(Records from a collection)

┌──

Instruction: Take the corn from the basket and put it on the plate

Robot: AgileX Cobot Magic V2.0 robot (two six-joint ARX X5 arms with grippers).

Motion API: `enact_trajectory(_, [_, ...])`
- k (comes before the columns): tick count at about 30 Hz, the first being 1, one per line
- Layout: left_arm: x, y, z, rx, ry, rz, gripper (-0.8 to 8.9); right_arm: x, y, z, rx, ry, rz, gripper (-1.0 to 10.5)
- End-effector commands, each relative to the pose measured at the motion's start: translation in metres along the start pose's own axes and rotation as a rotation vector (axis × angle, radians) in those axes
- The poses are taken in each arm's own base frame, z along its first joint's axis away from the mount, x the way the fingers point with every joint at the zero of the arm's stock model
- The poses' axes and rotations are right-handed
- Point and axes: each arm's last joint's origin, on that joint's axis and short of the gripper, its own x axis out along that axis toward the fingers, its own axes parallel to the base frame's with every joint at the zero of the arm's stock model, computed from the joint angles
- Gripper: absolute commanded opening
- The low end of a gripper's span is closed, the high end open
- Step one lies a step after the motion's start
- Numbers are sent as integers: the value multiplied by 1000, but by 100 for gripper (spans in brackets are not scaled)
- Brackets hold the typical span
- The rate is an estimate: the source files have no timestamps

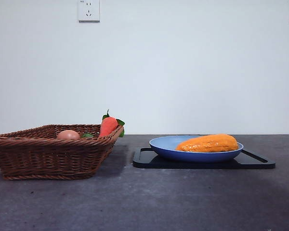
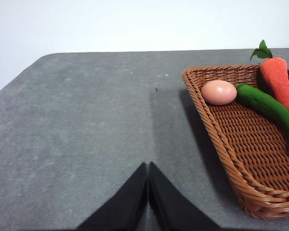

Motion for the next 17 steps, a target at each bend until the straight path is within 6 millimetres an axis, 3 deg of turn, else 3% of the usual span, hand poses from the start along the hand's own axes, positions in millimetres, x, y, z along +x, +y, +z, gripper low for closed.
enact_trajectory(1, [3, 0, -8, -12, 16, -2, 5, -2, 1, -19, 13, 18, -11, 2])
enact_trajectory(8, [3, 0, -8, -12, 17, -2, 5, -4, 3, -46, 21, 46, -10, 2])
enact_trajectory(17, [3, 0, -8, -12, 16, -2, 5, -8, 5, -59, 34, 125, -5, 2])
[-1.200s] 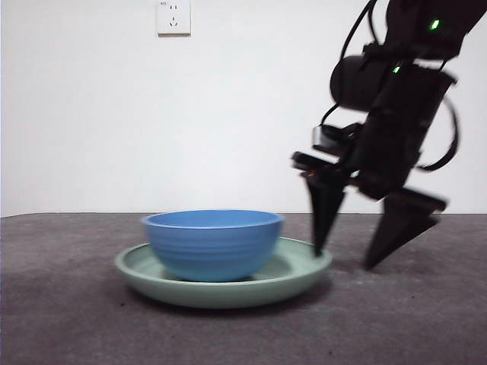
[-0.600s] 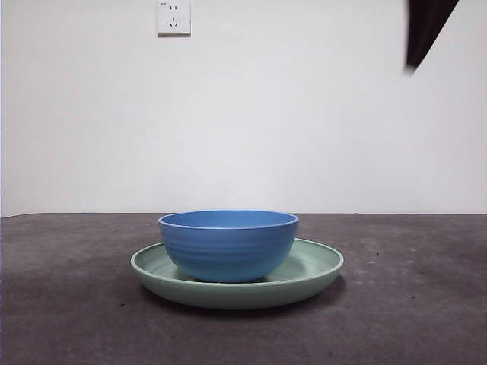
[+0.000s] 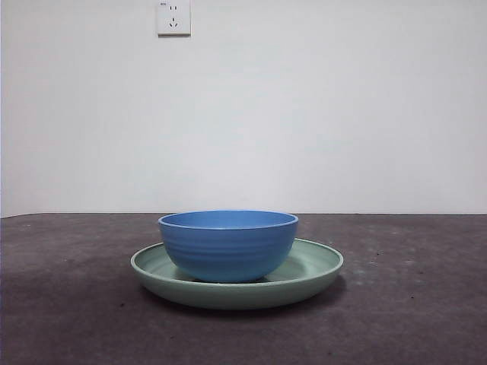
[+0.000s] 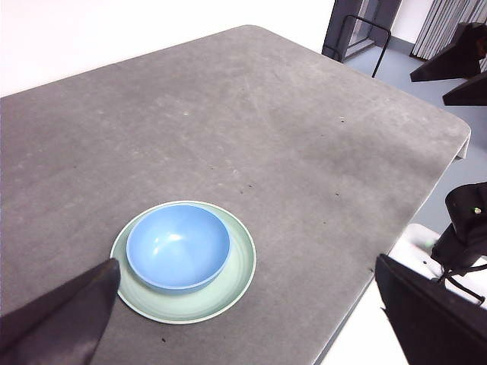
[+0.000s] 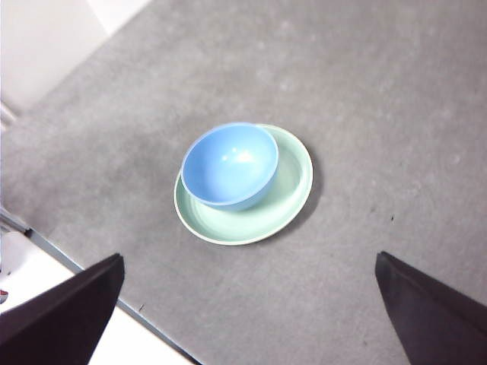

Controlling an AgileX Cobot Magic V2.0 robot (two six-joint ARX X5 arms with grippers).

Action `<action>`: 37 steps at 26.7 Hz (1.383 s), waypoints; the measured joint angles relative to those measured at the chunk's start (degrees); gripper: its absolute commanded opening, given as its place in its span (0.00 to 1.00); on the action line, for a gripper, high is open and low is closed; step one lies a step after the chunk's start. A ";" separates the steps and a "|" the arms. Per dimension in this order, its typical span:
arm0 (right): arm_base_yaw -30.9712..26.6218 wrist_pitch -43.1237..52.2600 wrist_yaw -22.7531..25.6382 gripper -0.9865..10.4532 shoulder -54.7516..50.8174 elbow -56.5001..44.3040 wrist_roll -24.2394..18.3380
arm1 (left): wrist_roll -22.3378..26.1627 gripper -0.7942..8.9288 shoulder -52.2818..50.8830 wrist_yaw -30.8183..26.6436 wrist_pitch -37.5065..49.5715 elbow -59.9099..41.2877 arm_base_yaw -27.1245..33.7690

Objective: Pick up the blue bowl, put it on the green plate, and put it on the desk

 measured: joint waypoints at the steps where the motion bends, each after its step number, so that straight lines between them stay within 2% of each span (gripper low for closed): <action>1: 0.00 0.00 0.00 0.61 -0.09 0.00 -0.02 | 0.00 0.63 0.00 0.00 0.00 0.00 0.00; 2: 0.00 -0.02 -0.02 0.61 -0.04 0.00 -0.02 | 0.02 0.49 0.00 0.00 -0.04 0.00 0.00; 3: 0.00 -0.02 0.00 0.55 0.00 0.00 -0.04 | 0.00 0.31 0.00 0.00 -0.04 0.00 0.00; 4: 0.00 -0.02 -0.02 0.34 0.00 0.00 0.00 | -0.02 0.13 0.00 0.00 -0.02 0.00 0.00; 5: 0.00 -0.02 -0.02 0.16 0.00 0.00 -0.02 | 0.00 0.09 0.00 0.00 -0.04 0.00 0.00; 6: 0.00 0.00 -0.02 0.08 0.00 0.00 -0.04 | 0.00 0.10 0.00 0.00 -0.02 0.00 0.00; 8: 0.00 0.02 -0.02 0.12 0.00 0.00 -0.04 | -0.04 0.10 0.00 0.00 0.00 0.00 0.00; 30: 0.00 0.61 0.00 0.12 0.00 0.00 -0.24 | -0.02 0.10 0.00 0.02 -0.02 0.00 0.31; 34: 0.00 0.61 0.00 0.12 0.00 0.00 -0.24 | -0.02 0.10 -0.07 0.04 1.60 -1.36 4.22; 37: 0.00 0.61 0.00 0.12 0.00 0.00 -0.24 | -0.02 0.10 -0.59 0.07 8.70 -7.54 10.75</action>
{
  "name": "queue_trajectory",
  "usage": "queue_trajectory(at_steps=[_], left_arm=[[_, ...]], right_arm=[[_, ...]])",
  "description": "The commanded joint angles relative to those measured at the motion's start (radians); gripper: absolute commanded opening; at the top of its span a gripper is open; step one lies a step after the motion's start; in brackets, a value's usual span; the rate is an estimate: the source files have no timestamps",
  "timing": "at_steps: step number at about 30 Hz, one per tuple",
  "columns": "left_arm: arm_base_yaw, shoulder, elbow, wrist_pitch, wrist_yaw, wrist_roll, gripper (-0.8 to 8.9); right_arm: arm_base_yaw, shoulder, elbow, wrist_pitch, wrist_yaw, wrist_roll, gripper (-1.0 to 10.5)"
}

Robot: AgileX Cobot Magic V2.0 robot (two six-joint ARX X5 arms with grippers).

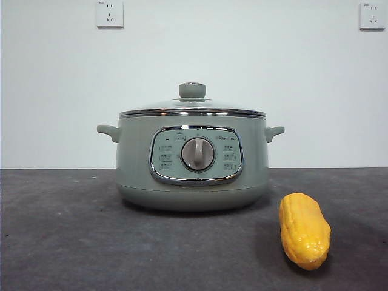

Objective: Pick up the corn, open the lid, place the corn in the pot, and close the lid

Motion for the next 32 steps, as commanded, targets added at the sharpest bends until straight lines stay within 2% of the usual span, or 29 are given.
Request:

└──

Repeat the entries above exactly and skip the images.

### Your solution
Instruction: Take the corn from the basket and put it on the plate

Robot: AgileX Cobot Magic V2.0 robot (two six-joint ARX X5 arms with grippers).

Motion API: `enact_trajectory(_, [_, ...])`
- k (comes before the columns): tick count at about 30 Hz, the first being 1, one per line
- Layout: left_arm: x, y, z, rx, ry, rz, gripper (-0.8 to 8.9); right_arm: x, y, z, rx, ry, rz, gripper (-1.0 to 10.5)
- End-effector commands, each relative to the pose measured at the motion's start: translation in metres along the start pose's own axes and rotation as a rotation vector (axis × angle, radians) in those axes
- The poses are taken in each arm's own base frame, z along its first joint's axis away from the mount, x the way the fingers point with every joint at the zero of the arm's stock model
- The poses' axes and rotations are right-handed
- Point and axes: each arm's last joint's origin, on that joint's axis and short of the gripper, its own x axis out along that axis toward the fingers, its own axes parallel to the base frame's with every joint at the zero of the arm's stock model, computed from the joint angles
- Gripper: absolute commanded opening
- The low end of a gripper's span is closed, the high end open
- Step one lies a step after the motion's start
- Numbers are sent as integers: the value multiplied by 1000, but by 100 for gripper (spans in brackets are not scaled)
- Brackets hold the typical span
- The rate is an estimate: the source files have no timestamps


Motion for the next 17 steps, a target at each bend until the straight path is within 6 millimetres an axis, 3 deg of turn, else 3% of the usual span, hand poses from the start along the hand's own axes, positions in millimetres, x, y, z along +x, +y, +z, gripper low for closed.
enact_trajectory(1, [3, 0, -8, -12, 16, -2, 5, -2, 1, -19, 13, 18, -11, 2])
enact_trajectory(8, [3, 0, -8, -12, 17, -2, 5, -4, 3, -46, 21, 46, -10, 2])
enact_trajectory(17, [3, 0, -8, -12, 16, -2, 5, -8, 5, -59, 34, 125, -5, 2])
[-1.200s] 
[-0.600s] 
[+0.000s] 
[+0.000s] 
[+0.000s] 

Controlling an AgileX Cobot Magic V2.0 robot (two six-joint ARX X5 arms with grippers).

Action `<action>`: 37 steps at 26.7 Hz (1.383 s), waypoints; the measured joint angles relative to those measured at the chunk's start (degrees); gripper: its absolute commanded opening, given as its place in its span (0.00 to 1.00); on the action line, for a gripper, high is open and low is closed; step one lies a step after the chunk's start. A ";" separates the steps and a "|" the arms. Per dimension in this order, its typical span:
arm0 (right): arm_base_yaw -30.9712..26.6218 wrist_pitch -43.1237..52.2600 wrist_yaw -22.7531..25.6382 gripper -0.9865..10.4532 shoulder -54.7516..50.8174 elbow -56.5001..44.3040 wrist_roll -24.2394..18.3380
arm1 (left): wrist_roll -22.3378..26.1627 gripper -0.7942..8.9288 shoulder -52.2818..50.8830 wrist_yaw -30.8183..26.6436 wrist_pitch -37.5065..49.5715 elbow -59.9099..41.2877 arm_base_yaw -27.1245..33.7690

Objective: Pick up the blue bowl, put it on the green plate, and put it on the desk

 measured: joint waypoints at the steps where the motion bends, each after its step number, so that straight lines between them stay within 2% of each span (gripper low for closed): <action>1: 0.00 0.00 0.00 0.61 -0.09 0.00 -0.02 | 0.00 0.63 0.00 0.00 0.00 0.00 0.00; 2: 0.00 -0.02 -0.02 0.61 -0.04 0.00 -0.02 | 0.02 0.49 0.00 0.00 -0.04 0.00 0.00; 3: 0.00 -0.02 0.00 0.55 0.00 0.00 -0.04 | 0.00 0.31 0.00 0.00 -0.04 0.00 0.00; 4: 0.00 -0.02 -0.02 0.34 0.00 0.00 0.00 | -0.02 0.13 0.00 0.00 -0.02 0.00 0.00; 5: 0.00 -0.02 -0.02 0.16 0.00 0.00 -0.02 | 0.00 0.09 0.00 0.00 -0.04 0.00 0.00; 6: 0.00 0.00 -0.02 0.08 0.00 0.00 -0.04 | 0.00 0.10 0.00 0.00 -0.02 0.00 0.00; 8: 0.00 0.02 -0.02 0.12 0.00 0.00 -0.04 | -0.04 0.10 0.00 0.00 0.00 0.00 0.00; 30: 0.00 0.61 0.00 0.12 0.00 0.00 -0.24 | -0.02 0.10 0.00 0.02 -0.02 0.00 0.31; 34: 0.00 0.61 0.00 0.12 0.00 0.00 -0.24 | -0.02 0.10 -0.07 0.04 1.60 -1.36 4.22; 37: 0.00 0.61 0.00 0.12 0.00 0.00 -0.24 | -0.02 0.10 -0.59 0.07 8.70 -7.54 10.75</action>
{
  "name": "queue_trajectory",
  "usage": "queue_trajectory(at_steps=[_], left_arm=[[_, ...]], right_arm=[[_, ...]])",
  "description": "The commanded joint angles relative to those measured at the motion's start (radians); gripper: absolute commanded opening; at the top of its span a gripper is open; step one lies a step after the motion's start; in brackets, a value's usual span; the rate is an estimate: the source files have no timestamps",
  "timing": "at_steps: step number at about 30 Hz, one per tuple",
  "columns": "left_arm: arm_base_yaw, shoulder, elbow, wrist_pitch, wrist_yaw, wrist_roll, gripper (-0.8 to 8.9); right_arm: arm_base_yaw, shoulder, elbow, wrist_pitch, wrist_yaw, wrist_roll, gripper (-1.0 to 10.5)"
}

Robot: AgileX Cobot Magic V2.0 robot (two six-joint ARX X5 arms with grippers).


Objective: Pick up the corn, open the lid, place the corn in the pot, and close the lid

Motion for the next 32 steps, as commanded, targets added at the sharpest bends until straight lines stay within 2% of the usual span, or 29 are given.
Request:

The response above is complete.